- _Task brief_
So long as no pictures are carried over, output the records below exactly.

- _Exercise input_
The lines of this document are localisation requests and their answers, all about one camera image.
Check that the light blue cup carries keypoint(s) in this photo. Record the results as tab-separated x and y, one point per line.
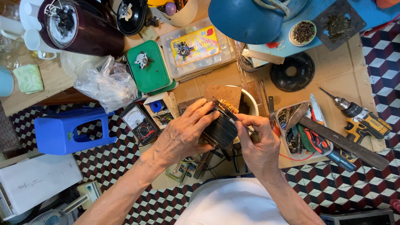
5	82

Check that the flat metal strip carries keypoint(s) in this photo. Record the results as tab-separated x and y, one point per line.
264	56

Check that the cream container with tools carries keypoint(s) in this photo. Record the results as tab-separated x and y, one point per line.
182	14

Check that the blue plastic stool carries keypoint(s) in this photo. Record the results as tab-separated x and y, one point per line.
59	134

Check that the dark metal plate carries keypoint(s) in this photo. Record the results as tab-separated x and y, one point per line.
339	26

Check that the green plastic box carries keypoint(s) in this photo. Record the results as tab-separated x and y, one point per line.
150	75

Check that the dark blue round bowl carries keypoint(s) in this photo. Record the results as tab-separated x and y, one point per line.
247	22

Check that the white round bowl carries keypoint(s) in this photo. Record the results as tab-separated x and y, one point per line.
251	104

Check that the white pitcher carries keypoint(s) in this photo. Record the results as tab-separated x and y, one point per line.
11	26

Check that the dark round can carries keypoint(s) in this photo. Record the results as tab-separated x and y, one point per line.
245	64

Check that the blue plastic table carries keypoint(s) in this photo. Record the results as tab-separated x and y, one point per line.
372	12

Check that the black analog multimeter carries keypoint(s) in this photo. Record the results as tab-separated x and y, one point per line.
137	123

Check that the white electric fan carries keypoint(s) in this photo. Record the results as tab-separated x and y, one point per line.
50	218

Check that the dark maroon blender base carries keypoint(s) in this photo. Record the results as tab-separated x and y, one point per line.
90	29

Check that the large cardboard sheet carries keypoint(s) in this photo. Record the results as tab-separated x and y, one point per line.
340	73

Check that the clear organizer box yellow label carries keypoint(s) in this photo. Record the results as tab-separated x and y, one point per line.
197	47

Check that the green patterned cloth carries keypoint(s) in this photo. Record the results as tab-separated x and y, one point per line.
28	78

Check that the person's right hand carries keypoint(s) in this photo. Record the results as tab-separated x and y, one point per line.
261	150

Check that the white small appliance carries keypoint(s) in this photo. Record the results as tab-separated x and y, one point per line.
90	192

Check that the person's white shirt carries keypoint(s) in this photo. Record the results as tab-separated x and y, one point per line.
231	203

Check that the clear tray of hand tools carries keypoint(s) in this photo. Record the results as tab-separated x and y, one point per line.
300	140

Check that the small metal coupling part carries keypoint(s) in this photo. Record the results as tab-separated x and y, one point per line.
142	60

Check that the green metal bracket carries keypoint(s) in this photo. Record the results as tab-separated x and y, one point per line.
176	172

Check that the round tin of screws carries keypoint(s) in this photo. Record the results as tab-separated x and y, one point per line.
302	32

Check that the white ceramic mug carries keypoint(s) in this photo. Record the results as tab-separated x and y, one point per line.
34	40

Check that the black round blender coupling base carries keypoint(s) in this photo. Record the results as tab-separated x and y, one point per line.
131	15

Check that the crumpled clear plastic bag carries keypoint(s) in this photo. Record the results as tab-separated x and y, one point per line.
106	82

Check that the small open cardboard box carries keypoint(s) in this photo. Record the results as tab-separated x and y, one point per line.
165	107

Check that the black power plug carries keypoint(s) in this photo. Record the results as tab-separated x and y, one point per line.
154	22

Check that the black laminated transformer core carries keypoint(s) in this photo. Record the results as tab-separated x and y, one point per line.
222	131

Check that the person's left hand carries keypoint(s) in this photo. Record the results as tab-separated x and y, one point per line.
178	137

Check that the blue tape spool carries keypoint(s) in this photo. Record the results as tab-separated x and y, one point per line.
156	106

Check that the white flat box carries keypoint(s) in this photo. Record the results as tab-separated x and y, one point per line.
37	181

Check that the thin metal rod tool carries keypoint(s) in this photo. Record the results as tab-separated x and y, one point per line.
265	93

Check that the person's left fingers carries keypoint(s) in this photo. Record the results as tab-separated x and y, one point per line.
201	114

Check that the dark screen device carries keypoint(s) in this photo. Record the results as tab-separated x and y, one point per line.
359	218

- _Response to this task_
The lines of this document are localisation requests and their answers, all about one camera image.
Check that the light blue cup carries keypoint(s) in this photo. Record the results as tab-separated x and y, one point per line.
5	82

Check that the flat metal strip carries keypoint(s) in this photo. Record the results as tab-separated x and y, one point per line.
264	56

Check that the cream container with tools carries keypoint(s) in this photo. Record the results as tab-separated x and y, one point per line.
182	14

Check that the blue plastic stool carries keypoint(s) in this photo. Record the results as tab-separated x and y, one point per line.
59	134

Check that the dark metal plate carries keypoint(s) in this photo. Record the results as tab-separated x and y, one point per line.
339	26

Check that the green plastic box carries keypoint(s) in this photo. Record the results as tab-separated x and y, one point per line.
150	75

Check that the dark blue round bowl carries keypoint(s) in this photo. Record the results as tab-separated x and y, one point per line.
247	22

Check that the white round bowl carries keypoint(s) in this photo. Record the results as tab-separated x and y, one point per line.
251	104

Check that the white pitcher carries keypoint(s) in this photo. Record the results as tab-separated x and y, one point per line.
11	26

Check that the dark round can carries keypoint(s) in this photo. Record the results as tab-separated x and y, one point per line.
245	64

Check that the blue plastic table carries keypoint(s) in this photo. Record the results as tab-separated x and y, one point per line.
372	12

Check that the black analog multimeter carries keypoint(s) in this photo. Record the results as tab-separated x and y, one point per line.
137	123

Check that the white electric fan carries keypoint(s) in this photo. Record the results as tab-separated x and y, one point per line.
50	218

Check that the dark maroon blender base carries keypoint(s) in this photo. Record the results as tab-separated x and y, one point per line.
90	29

Check that the large cardboard sheet carries keypoint(s) in this photo. Record the results as tab-separated x and y, one point per line.
340	73

Check that the clear organizer box yellow label carries keypoint(s) in this photo. Record the results as tab-separated x and y, one point per line.
197	47

Check that the green patterned cloth carries keypoint(s) in this photo. Record the results as tab-separated x and y, one point per line.
28	78

Check that the person's right hand carries keypoint(s) in this photo. Record the results as tab-separated x and y, one point per line.
261	150

Check that the white small appliance carries keypoint(s) in this photo. Record the results as tab-separated x and y, one point per line.
90	192

Check that the person's white shirt carries keypoint(s) in this photo. Record the results as tab-separated x and y, one point per line.
231	203

Check that the clear tray of hand tools carries keypoint(s) in this photo. Record the results as tab-separated x and y, one point per line.
300	140

Check that the small metal coupling part carries keypoint(s) in this photo. Record the results as tab-separated x and y, one point per line.
142	60

Check that the green metal bracket carries keypoint(s) in this photo. Record the results as tab-separated x and y, one point per line.
176	172

Check that the round tin of screws carries keypoint(s) in this photo. Record the results as tab-separated x and y, one point per line.
302	32

Check that the white ceramic mug carries keypoint(s) in this photo. Record the results as tab-separated x and y, one point per line.
34	40

Check that the black round blender coupling base carries keypoint(s) in this photo. Record the results as tab-separated x and y, one point per line.
131	15

Check that the crumpled clear plastic bag carries keypoint(s) in this photo. Record the results as tab-separated x and y, one point per line.
106	82

Check that the small open cardboard box carries keypoint(s) in this photo. Record the results as tab-separated x and y, one point per line.
165	107

Check that the black power plug carries keypoint(s) in this photo. Record the results as tab-separated x and y, one point per line.
154	22

Check that the black laminated transformer core carries keypoint(s) in this photo. Record the results as tab-separated x and y, one point per line.
222	131

Check that the person's left hand carries keypoint(s) in this photo. Record the results as tab-separated x and y, one point per line.
178	137

Check that the blue tape spool carries keypoint(s) in this photo. Record the results as tab-separated x and y, one point per line.
156	106

Check that the white flat box carries keypoint(s) in this photo. Record the results as tab-separated x and y, one point per line.
37	181

Check that the thin metal rod tool carries keypoint(s) in this photo. Record the results as tab-separated x and y, one point per line.
265	93

Check that the person's left fingers carries keypoint(s) in this photo. Record the results as tab-separated x and y, one point per line.
201	114

Check that the dark screen device carries keypoint(s) in this photo. Record the results as tab-separated x and y, one point per line.
359	218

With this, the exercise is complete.